* The problem:
Every entry below must be retyped exactly, and the pictures must be left out.

Records below:

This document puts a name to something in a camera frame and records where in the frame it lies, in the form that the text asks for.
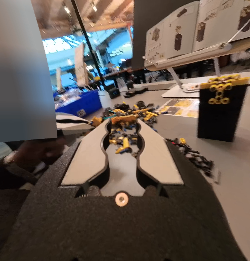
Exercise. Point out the black window post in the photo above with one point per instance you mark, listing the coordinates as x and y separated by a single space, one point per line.
90 51

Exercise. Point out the person's left hand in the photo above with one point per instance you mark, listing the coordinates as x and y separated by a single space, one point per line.
35 152

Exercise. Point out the open instruction book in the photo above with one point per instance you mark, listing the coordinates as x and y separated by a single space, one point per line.
182 30

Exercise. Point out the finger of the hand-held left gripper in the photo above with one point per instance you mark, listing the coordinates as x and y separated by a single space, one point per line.
76 127
65 115

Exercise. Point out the blue bin holding plastic bags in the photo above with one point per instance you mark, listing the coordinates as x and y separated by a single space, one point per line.
90 102

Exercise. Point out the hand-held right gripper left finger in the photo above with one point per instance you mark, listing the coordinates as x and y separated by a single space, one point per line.
86 163

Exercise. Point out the pile of black red pins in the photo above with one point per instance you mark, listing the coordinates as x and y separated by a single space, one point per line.
198 161

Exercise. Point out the white book stand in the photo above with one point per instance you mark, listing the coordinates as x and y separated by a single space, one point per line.
178 91

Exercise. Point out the black box device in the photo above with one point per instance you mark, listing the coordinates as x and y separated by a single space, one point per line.
114 92

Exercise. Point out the pile of mixed toy bricks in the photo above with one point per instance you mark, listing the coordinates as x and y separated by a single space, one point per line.
125 119

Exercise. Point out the clear bag of parts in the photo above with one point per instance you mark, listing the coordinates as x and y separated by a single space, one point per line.
178 108

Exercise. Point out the white standing sign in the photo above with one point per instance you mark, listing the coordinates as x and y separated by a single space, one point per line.
81 67
58 79

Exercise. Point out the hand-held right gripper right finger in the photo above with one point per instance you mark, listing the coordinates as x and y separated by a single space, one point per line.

End of Records.

* The answer:
This document puts a name to something in a camera frame and records where in the frame it lies, in the form that the text asks for.
Exercise. Point out the black window post in the photo above with one point per instance you mark, listing the coordinates as x and y separated by a single space, one point per line.
90 51

Exercise. Point out the person's left hand in the photo above with one point per instance you mark, listing the coordinates as x and y separated by a single space, one point per line.
35 152

Exercise. Point out the open instruction book in the photo above with one point per instance you mark, listing the coordinates as x and y separated by a single space, one point per line.
182 30

Exercise. Point out the finger of the hand-held left gripper in the photo above with one point per instance you mark, listing the coordinates as x and y separated by a single space, one point per line.
76 127
65 115

Exercise. Point out the blue bin holding plastic bags in the photo above with one point per instance you mark, listing the coordinates as x and y separated by a single space, one point per line.
90 102

Exercise. Point out the hand-held right gripper left finger in the photo above with one point per instance you mark, listing the coordinates as x and y separated by a single space, one point per line.
86 163

Exercise. Point out the pile of black red pins in the photo above with one point per instance you mark, listing the coordinates as x and y separated by a single space, one point per line.
198 161

Exercise. Point out the white book stand in the photo above with one point per instance you mark, listing the coordinates as x and y separated by a single space, one point per line.
178 91

Exercise. Point out the black box device in the photo above with one point per instance you mark, listing the coordinates as x and y separated by a single space, one point per line.
114 92

Exercise. Point out the pile of mixed toy bricks in the photo above with one point per instance you mark, listing the coordinates as x and y separated by a single space, one point per line.
125 119

Exercise. Point out the clear bag of parts in the photo above with one point per instance you mark, listing the coordinates as x and y separated by a single space, one point per line.
178 108

Exercise. Point out the white standing sign in the photo above with one point per instance you mark, listing the coordinates as x and y separated by a single space, one point per line.
81 67
58 79

Exercise. Point out the hand-held right gripper right finger in the photo above with one point per instance you mark, listing the coordinates as x and y separated by a single space, one point per line.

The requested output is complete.